▸ TASK OBJECTIVE
Although the data below holds other lines too, output only those from the line with "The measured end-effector" up to and including the line with "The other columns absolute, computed", exactly as they appear.
----- INFORMATION PROVIDED
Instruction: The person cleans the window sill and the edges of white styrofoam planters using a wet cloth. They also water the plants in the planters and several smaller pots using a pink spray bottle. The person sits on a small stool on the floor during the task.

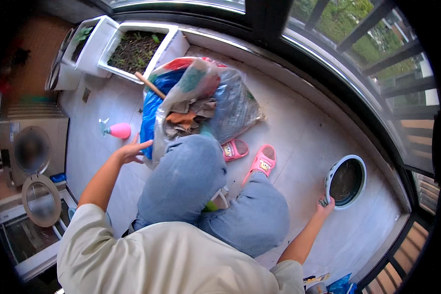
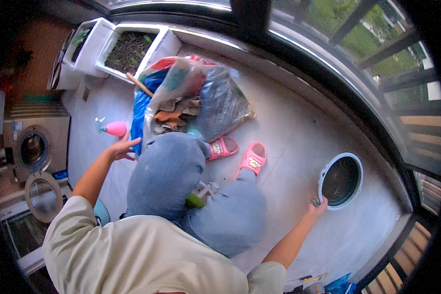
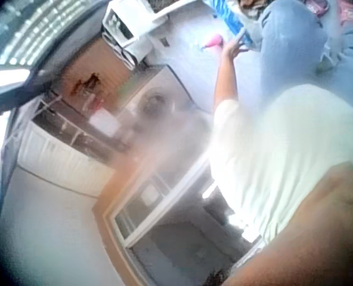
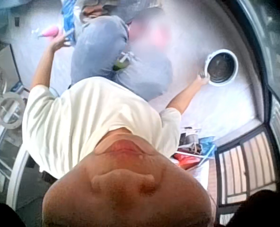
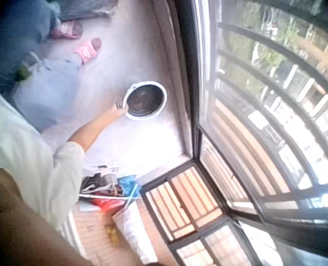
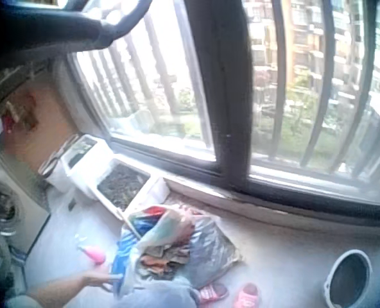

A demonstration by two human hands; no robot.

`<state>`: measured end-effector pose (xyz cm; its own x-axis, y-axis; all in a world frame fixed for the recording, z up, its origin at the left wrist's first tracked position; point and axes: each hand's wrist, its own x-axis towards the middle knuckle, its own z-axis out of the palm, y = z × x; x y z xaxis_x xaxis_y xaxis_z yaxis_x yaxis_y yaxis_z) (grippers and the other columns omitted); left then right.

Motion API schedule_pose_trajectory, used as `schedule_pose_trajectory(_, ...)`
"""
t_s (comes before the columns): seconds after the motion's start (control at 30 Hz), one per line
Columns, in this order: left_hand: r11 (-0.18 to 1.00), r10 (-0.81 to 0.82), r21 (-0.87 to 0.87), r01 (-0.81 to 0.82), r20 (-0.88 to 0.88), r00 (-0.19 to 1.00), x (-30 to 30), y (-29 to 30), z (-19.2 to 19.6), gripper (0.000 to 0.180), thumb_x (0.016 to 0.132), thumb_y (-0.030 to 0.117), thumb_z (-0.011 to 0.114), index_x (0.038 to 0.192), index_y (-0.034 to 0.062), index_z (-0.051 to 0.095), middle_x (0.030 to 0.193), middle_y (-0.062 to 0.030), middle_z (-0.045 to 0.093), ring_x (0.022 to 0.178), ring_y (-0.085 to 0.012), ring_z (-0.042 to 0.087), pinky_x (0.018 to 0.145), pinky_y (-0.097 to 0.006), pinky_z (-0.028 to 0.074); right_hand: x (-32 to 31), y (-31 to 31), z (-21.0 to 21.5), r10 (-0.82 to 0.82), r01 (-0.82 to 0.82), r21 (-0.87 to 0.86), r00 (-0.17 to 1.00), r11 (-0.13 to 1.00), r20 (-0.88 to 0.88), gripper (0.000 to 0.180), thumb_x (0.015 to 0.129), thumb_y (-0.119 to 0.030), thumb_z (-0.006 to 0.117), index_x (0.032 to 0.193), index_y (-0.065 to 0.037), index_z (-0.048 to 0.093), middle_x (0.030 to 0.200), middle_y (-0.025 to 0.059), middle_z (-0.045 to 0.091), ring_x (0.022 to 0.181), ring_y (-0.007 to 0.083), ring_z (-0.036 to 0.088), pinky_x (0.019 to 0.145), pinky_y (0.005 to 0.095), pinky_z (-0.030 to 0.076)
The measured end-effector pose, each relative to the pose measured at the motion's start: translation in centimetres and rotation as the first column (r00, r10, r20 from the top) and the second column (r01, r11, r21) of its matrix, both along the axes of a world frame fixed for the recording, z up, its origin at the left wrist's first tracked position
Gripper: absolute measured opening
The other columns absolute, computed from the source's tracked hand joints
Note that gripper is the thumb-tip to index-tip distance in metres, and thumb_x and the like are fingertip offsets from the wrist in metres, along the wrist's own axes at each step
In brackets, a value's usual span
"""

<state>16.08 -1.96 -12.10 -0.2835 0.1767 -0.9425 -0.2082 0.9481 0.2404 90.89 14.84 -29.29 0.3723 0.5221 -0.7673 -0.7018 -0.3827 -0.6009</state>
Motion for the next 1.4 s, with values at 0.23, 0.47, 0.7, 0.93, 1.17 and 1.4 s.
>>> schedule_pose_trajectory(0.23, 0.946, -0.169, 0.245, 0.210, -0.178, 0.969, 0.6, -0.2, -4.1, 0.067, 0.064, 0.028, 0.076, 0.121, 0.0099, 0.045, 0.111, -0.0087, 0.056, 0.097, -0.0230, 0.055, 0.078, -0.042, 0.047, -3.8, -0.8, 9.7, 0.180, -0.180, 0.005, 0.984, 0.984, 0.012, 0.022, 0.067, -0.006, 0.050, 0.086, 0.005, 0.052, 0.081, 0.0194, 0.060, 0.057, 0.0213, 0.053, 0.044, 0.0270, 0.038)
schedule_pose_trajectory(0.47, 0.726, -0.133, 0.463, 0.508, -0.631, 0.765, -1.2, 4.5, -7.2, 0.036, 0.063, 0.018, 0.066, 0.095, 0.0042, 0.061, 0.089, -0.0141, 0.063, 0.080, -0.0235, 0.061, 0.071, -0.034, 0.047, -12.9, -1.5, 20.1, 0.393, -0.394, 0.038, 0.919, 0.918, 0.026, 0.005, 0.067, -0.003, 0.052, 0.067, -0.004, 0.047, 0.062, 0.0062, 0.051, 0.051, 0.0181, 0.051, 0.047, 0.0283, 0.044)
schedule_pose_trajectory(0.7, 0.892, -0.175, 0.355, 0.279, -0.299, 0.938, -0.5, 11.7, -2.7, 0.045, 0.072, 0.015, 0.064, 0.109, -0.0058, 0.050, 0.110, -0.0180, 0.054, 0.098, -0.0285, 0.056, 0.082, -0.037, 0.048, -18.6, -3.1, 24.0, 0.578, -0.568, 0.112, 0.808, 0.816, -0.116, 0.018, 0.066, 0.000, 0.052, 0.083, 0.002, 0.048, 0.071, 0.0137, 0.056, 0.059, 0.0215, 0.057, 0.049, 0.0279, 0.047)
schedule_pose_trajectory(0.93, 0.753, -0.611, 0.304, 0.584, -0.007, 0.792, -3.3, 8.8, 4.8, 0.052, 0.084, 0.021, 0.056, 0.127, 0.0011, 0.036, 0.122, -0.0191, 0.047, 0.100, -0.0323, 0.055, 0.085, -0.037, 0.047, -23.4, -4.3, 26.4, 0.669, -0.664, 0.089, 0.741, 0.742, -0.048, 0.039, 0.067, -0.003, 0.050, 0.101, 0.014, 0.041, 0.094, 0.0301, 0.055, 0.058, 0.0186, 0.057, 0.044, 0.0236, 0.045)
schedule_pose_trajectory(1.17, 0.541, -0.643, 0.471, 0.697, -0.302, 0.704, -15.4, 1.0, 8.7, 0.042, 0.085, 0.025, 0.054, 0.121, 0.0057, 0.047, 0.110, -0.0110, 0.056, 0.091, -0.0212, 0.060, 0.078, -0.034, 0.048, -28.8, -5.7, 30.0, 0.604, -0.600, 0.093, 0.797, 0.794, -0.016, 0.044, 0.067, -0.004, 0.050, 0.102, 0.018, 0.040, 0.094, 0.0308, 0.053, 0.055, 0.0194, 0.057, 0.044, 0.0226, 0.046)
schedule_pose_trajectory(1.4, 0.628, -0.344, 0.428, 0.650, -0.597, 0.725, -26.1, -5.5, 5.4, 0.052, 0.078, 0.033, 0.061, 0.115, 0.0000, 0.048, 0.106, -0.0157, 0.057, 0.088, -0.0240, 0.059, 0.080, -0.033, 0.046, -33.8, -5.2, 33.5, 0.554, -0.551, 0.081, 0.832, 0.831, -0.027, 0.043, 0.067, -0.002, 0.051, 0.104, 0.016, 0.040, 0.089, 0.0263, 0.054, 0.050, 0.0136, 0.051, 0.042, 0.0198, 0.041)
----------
▸ RESPONSE TO THE TASK
The measured end-effector pose, each relative to the pose measured at the motion's start: translation in centimetres and rotation as the first column (r00, r10, r20 from the top) and the second column (r01, r11, r21) of its matrix, both along the axes of a world frame fixed for the recording, z up, its origin at the left wrist's first tracked position
Gripper: absolute measured opening
The other columns absolute, computed from the source's tracked hand joints

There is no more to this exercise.